Basal cell carcinoma (BCC) is the most common form of skin cancer, affecting many people worldwide. For those who are concerned about their skin’s health, differentiating between BCC and other skin conditions can sometimes be challenging. Here, we will discuss how to distinguish BCC from other skin issues and the importance of consulting a board-certified dermatologist or skin cancer surgeon for proper diagnosis and treatment.
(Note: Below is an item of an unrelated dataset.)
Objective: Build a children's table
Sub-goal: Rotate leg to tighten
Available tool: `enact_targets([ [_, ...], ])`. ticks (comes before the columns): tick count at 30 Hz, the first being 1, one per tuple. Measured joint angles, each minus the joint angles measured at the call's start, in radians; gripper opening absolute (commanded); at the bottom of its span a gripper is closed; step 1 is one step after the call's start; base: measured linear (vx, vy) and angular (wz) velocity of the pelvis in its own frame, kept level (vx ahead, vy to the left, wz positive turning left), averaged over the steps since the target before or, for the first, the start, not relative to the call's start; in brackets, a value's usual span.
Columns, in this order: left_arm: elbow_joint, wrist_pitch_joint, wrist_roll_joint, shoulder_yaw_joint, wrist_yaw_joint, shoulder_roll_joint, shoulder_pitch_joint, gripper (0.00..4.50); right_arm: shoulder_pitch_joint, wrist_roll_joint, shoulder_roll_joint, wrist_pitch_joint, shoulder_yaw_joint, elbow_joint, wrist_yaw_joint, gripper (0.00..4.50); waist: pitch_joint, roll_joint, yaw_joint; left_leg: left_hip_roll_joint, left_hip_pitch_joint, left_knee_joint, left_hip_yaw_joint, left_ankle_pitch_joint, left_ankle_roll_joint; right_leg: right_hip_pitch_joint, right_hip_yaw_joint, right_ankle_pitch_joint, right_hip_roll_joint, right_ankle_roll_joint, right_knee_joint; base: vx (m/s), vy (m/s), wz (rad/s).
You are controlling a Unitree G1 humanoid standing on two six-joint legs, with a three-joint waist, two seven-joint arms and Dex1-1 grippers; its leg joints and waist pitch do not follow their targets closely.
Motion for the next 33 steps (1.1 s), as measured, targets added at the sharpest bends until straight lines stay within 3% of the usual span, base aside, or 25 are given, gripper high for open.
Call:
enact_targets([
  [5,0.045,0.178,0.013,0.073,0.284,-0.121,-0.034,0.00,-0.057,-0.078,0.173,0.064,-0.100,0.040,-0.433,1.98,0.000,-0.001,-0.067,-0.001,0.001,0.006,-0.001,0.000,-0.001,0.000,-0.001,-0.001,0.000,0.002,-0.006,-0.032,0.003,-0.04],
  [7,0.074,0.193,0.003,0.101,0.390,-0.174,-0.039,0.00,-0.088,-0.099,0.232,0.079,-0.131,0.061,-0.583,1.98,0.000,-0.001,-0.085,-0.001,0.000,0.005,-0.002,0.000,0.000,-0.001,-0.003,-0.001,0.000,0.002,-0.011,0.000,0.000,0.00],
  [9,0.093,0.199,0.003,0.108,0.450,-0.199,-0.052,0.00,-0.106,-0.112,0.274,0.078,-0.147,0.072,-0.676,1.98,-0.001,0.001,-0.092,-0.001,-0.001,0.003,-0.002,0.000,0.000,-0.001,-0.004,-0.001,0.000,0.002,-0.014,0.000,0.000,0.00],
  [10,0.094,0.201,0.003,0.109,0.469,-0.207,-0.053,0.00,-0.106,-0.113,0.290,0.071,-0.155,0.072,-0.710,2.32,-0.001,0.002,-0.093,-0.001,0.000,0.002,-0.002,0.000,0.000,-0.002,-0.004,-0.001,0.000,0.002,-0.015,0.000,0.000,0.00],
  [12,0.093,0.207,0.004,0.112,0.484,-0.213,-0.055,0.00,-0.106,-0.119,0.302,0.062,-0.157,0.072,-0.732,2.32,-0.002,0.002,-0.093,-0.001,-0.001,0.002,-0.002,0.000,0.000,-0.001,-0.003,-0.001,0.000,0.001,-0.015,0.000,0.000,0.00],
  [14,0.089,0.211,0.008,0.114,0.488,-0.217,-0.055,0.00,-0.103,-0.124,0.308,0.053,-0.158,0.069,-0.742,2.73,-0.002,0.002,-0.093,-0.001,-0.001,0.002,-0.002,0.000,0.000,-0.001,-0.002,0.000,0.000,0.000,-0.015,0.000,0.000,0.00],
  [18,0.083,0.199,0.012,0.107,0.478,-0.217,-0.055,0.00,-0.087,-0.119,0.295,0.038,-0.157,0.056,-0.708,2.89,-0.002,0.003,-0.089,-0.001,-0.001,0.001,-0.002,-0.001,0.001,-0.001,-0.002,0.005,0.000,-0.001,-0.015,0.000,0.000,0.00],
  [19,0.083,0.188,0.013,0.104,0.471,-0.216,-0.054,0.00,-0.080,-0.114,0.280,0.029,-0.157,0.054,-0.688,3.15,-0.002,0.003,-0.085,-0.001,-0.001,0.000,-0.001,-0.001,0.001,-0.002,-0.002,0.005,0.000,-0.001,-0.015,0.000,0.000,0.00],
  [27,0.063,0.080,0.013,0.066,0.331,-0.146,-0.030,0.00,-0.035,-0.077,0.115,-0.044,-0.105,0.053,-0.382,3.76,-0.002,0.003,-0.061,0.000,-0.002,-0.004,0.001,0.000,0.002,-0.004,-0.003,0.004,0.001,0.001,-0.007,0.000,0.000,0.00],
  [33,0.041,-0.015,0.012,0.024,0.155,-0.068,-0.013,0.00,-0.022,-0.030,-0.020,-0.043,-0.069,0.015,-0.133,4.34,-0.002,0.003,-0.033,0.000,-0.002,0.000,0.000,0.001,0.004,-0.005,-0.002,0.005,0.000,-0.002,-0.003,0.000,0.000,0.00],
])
What is Basal Cell Carcinoma?
Basal cell carcinoma is a type of skin cancer that originates from basal cells, which are a type of cell that produce new skin cells as old ones die off. They are located at the bottom layer of the epidermis (the outermost layer of the skin). BCC can result if a basal cell develops a mutation in its DNA causing it to grow abnormally. It usually develops due to prolonged exposure to ultraviolet (UV) light, primarily coming from the sun or tanning beds. BCC is typically slow growing and rarely spreads to other parts of the body. However, if left untreated, it can cause significant disfigurement and functional problems.
Early Signs of Basal Cell Carcinoma
Some early signs of BCC include:
- A shiny, bump or nodule on the skin that can look translucent, pearly white, pink, or red. The bump may appear brown or glossy black on brown and Black skin.
- An open sore or growth that doesn’t heal or tends to bleed, ooze or scab over repeatedly.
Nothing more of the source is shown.